Are the bottom teeth supposed to be longer than the front? She is a year and a half old, she hasn't been sick however she always had breathing problems as she was a little baby because she was a "feeder" and was bred in cedar chips. I think that permanently damaged her lungs  She is acting very aloof than normal, she seems to want to be alone and not handled.


----------



## TheHermit (Nov 15, 2011)

Take her to a vet to get her lungs checked. All three of my boys had breathing problems since they were bred as feeders and they all got very sick suddenly, and these were the early symptoms (not eating, not socializing, etc). Are there 'fresh' feces in her cage and has she been drinking water? If not, you need to take her in immediately.
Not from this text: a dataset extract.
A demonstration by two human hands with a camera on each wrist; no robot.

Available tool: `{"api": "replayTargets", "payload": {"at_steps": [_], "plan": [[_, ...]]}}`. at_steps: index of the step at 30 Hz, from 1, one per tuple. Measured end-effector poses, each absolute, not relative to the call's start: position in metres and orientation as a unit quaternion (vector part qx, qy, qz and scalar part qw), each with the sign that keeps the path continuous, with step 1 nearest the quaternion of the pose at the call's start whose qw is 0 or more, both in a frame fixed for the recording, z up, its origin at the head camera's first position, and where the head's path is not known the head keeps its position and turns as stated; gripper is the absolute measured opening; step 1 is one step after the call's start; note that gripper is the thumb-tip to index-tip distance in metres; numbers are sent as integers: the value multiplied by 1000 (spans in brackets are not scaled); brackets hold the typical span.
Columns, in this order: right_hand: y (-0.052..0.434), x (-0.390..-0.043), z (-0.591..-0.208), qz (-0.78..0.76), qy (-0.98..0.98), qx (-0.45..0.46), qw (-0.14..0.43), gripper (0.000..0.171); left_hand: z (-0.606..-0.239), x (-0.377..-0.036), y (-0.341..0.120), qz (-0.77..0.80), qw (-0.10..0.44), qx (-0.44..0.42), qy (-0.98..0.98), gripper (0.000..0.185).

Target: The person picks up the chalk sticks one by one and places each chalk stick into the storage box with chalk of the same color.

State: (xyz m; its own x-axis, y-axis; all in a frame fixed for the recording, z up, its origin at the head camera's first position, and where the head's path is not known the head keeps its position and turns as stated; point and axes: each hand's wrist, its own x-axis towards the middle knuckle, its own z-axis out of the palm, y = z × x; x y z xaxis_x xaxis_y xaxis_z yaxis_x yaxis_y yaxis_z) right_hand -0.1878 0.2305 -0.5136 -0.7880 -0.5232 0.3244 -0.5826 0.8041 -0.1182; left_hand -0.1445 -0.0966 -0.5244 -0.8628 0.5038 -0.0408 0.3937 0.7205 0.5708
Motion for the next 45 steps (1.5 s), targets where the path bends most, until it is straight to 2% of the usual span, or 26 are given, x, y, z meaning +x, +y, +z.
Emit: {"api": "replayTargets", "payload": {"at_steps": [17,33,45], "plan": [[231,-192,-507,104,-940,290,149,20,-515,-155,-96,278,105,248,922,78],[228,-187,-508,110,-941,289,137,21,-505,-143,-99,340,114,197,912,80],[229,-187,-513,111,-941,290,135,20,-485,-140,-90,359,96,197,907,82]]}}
Her body may be giving in to a lung infection or disease, but it's not necessarily too late - at a year and a half I doubt she doesn't have in her the ability to fight it, she just needs proper help.

Unless she's recently lost a cagemate or a person that handles her frequently has stopped handling her, I don't know what else could be keeping her from eating (one of my rats stopped eating as soon as his brother died). The bottom teeth is longer on two of my rats, so I do think that's normal.


----------



## lilspaz68 (Feb 24, 2007)

As long as her teeth line up and are straight across then its fine, no matter if they seem long or not, and the bottom incisors are definitely longer.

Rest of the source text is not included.